- [What to produce]:
Up to and including the line containing "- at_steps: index", retype each line of the listing below exactly, beginning with the first.

- [Data]:
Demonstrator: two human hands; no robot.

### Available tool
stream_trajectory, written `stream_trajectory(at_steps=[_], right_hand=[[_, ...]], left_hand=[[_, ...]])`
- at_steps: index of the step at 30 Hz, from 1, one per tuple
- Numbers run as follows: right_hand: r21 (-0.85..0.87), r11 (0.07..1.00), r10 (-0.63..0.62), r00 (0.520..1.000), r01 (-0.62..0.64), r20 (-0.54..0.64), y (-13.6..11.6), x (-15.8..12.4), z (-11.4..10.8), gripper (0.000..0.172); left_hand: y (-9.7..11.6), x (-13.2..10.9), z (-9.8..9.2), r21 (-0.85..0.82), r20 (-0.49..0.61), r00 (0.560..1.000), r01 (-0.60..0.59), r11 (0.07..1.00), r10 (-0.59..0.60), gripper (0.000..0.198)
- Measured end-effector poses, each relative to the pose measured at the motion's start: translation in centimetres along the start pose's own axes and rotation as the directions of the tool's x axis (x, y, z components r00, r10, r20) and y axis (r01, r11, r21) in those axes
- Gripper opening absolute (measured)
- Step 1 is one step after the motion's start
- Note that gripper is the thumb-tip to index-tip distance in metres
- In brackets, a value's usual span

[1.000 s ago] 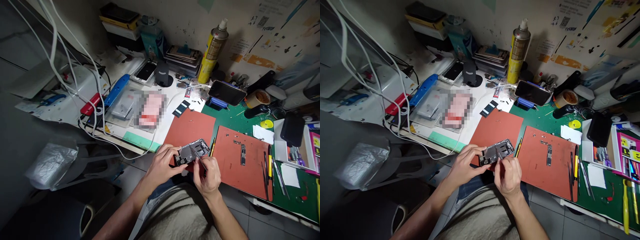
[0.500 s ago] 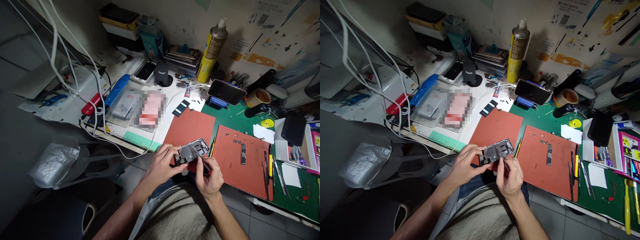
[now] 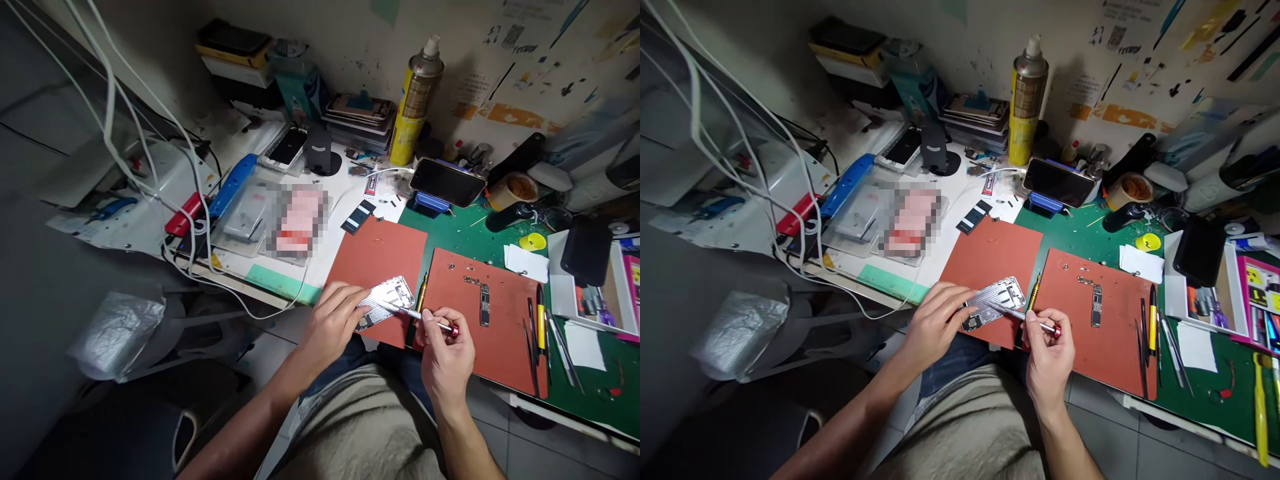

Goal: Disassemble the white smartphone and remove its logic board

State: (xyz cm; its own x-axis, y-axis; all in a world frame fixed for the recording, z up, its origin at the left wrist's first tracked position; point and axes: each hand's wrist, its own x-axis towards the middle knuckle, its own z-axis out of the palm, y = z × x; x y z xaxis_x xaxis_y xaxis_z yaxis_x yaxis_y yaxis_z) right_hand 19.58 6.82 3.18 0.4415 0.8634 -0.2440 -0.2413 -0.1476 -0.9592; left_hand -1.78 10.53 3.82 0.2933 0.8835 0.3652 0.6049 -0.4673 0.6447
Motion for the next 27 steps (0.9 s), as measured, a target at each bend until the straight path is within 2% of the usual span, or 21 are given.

- [Solution to the exercise]:
Demonstrator: two human hands; no robot.

### Available tool
stream_trajectory, written `stream_trajectory(at_steps=[_], right_hand=[[_, ...]], left_hand=[[_, ...]])`
- at_steps: index of the step at 30 Hz, from 1, one per tuple

Work on this exercise is complete.